§ **Assignment**: Only one part of the listing is needed: the lines from the one with "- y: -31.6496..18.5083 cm" through the last line, copied exactly and free of pictures.

§ **Dataset content**:

_ _ _

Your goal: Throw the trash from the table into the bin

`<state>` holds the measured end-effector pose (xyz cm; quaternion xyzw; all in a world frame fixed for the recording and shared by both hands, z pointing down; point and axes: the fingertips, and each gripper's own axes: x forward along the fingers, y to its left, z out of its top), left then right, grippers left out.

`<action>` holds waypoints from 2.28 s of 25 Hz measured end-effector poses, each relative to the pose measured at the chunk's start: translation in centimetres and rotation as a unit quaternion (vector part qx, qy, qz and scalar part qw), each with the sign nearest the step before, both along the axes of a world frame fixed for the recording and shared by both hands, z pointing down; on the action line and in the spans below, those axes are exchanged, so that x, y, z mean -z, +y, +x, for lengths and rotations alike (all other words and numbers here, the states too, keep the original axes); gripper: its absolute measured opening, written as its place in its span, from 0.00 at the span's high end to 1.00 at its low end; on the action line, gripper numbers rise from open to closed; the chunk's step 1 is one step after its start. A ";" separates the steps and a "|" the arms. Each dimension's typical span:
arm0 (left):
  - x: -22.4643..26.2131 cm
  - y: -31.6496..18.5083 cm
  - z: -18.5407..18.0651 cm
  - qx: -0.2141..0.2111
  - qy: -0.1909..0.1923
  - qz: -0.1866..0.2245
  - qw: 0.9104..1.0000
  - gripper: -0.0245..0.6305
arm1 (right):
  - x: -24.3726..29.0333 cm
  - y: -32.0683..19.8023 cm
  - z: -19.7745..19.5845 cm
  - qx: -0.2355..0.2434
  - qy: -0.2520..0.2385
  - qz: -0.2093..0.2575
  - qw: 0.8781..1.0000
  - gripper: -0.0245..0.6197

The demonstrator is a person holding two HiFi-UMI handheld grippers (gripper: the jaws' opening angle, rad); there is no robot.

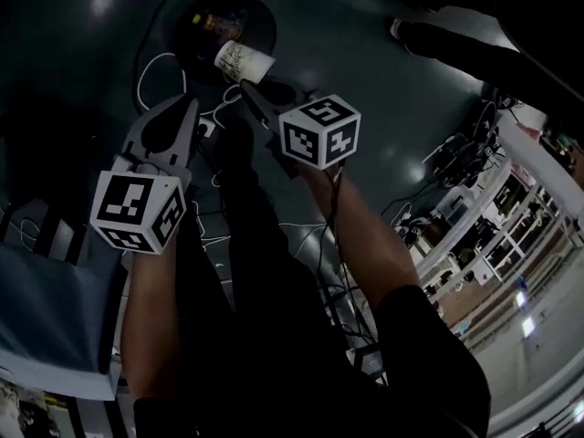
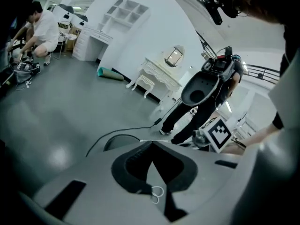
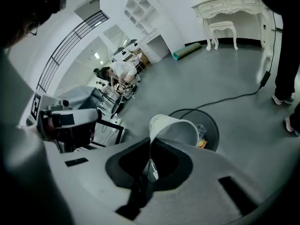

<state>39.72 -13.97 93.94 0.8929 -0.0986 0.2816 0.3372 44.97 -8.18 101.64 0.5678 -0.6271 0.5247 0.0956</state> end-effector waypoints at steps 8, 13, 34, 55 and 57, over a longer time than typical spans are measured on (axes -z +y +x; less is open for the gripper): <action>-2.8 0.9 -1.0 0.020 -0.007 -0.014 1.000 0.94 | -5.2 1.7 -1.0 0.015 0.044 -0.053 0.998 0.94; -4.0 1.1 -1.8 0.028 -0.005 -0.017 0.999 0.94 | -6.3 1.3 -1.8 0.014 0.062 -0.056 0.996 0.64; 18.3 6.1 -3.0 0.053 0.042 0.030 0.997 0.94 | 22.5 6.4 -5.0 0.078 0.015 0.074 0.994 0.96; 42.2 10.7 -13.4 0.152 0.056 0.126 0.979 0.94 | 43.8 8.5 -8.3 0.137 0.024 0.179 0.974 0.96; 43.7 10.8 -15.8 0.159 0.058 0.139 0.976 0.94 | 45.0 7.9 -10.4 0.150 0.023 0.188 0.970 0.96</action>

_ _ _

§ **Reply**:
  - y: -31.6496..18.5083 cm
  - z: -18.5407..18.0651 cm
  - qx: -0.2141..0.2111
  - qy: -0.1909..0.1923
  - qz: -0.1866..0.2245
  - qw: 0.9104..1.0000
  - gripper: -0.0245..0.6305
arm1 (right):
  - x: -24.3726..29.0333 cm
  - y: -32.0683..19.8023 cm
  - z: -19.7745..19.5845 cm
  - qx: -0.2355..0.2434
  - qy: -0.2520..0.2385
  - qz: -0.2093..0.2575
  - qw: 0.8781..1.0000
  - gripper: -0.0245..0.6197

The demonstrator is a person holding two HiFi-UMI handheld grippers (gripper: the jaws' opening angle, rad); there is no robot.


<state>39.72 -13.97 93.94 0.8929 -0.0986 0.2816 0.3372 44.97 -8.18 101.64 0.5678 -0.6271 0.5247 0.0956</state> end-effector waypoints at steps 8, 13, 34, 55 and 57, over a longer time than typical spans are measured on (axes -z +y +x; less is open for the gripper): <action>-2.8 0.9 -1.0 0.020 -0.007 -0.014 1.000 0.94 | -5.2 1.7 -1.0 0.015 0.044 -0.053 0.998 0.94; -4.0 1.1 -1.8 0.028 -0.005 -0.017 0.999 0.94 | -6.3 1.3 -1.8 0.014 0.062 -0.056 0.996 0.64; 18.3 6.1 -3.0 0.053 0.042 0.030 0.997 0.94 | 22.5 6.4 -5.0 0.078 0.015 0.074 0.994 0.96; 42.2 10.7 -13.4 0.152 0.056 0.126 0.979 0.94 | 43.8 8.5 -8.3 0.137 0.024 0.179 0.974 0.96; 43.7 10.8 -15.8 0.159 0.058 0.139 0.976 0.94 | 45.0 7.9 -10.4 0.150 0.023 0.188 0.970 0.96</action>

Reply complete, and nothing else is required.